Task description: Retype the listing exactly, with no images.

Supplied data:
++++++

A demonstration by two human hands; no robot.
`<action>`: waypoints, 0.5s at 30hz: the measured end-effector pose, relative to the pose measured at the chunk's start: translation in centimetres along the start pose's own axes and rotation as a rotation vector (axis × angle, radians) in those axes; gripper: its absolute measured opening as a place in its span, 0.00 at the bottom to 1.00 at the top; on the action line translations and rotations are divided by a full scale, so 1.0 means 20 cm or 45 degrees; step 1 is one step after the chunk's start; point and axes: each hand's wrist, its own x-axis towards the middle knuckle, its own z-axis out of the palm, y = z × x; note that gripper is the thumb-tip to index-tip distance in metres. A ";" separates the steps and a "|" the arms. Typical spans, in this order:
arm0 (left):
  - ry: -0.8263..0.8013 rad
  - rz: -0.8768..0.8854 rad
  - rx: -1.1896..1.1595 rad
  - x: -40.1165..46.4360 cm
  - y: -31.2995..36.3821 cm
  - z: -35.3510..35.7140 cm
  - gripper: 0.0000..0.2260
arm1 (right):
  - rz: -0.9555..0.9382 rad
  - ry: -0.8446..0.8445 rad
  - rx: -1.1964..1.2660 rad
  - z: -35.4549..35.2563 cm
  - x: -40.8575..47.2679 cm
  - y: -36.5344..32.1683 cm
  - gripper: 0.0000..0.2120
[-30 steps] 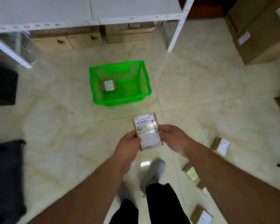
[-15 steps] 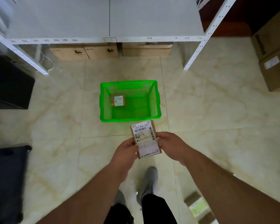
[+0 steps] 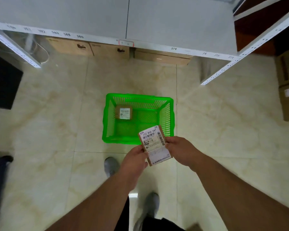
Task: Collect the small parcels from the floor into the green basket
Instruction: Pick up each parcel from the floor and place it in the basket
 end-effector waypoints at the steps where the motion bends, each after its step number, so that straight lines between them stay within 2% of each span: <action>1: 0.003 -0.023 -0.018 0.07 0.04 -0.01 0.16 | 0.005 0.000 0.003 0.00 0.08 -0.02 0.18; 6: -0.021 -0.121 -0.103 0.47 0.12 -0.04 0.14 | 0.016 -0.026 -0.025 -0.02 0.49 -0.07 0.17; 11: -0.012 -0.158 -0.156 0.89 0.14 -0.01 0.12 | -0.021 -0.104 -0.304 -0.04 0.99 -0.04 0.16; 15: 0.010 -0.226 -0.325 1.27 0.09 0.02 0.11 | -0.102 -0.122 -0.512 -0.01 1.42 0.01 0.17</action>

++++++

Written solution:
A demonstration by two human hands; no robot.
`<action>`: waypoints, 0.5s at 30hz: the measured end-effector pose, relative to the pose measured at the chunk's start: translation in centimetres along the start pose's own axes and rotation as a rotation vector (axis × angle, radians) in those axes; gripper: its absolute measured opening as a place in its span, 0.00 at the bottom to 1.00 at the top; on the action line translations and rotations are divided by a full scale, so 1.0 means 20 cm or 45 degrees; step 1 is one step after the chunk's start; point and axes: each hand's wrist, its own x-axis towards the middle knuckle, its own z-axis out of the palm, y = z × x; note that gripper is the thumb-tip to index-tip distance in metres. A ";" separates the steps and a "|" the arms. Typical spans, in this order:
arm0 (left):
  - ry: -0.8263..0.8013 rad
  - rz: -0.8768..0.8854 rad
  - rx: -1.1896..1.1595 rad
  - x: -40.1165..46.4360 cm
  - y: -31.2995..36.3821 cm
  - z: -35.3510..35.7140 cm
  - gripper: 0.0000..0.2260
arm1 (right):
  - rz: -0.9555..0.9382 rad
  - ry: -0.8446..0.8445 rad
  - rx: -1.1964..1.2660 rad
  - z: -35.4549..35.2563 cm
  - x: -40.8575..47.2679 cm
  - y: -36.5344..32.1683 cm
  - gripper: 0.0000..0.2120
[-30 steps] 
[-15 steps] 
[+0 steps] 
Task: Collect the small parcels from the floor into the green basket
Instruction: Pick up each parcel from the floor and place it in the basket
 end-effector waypoints at the steps where the motion bends, each after its step number, so that straight lines between them stay within 2% of each span: <action>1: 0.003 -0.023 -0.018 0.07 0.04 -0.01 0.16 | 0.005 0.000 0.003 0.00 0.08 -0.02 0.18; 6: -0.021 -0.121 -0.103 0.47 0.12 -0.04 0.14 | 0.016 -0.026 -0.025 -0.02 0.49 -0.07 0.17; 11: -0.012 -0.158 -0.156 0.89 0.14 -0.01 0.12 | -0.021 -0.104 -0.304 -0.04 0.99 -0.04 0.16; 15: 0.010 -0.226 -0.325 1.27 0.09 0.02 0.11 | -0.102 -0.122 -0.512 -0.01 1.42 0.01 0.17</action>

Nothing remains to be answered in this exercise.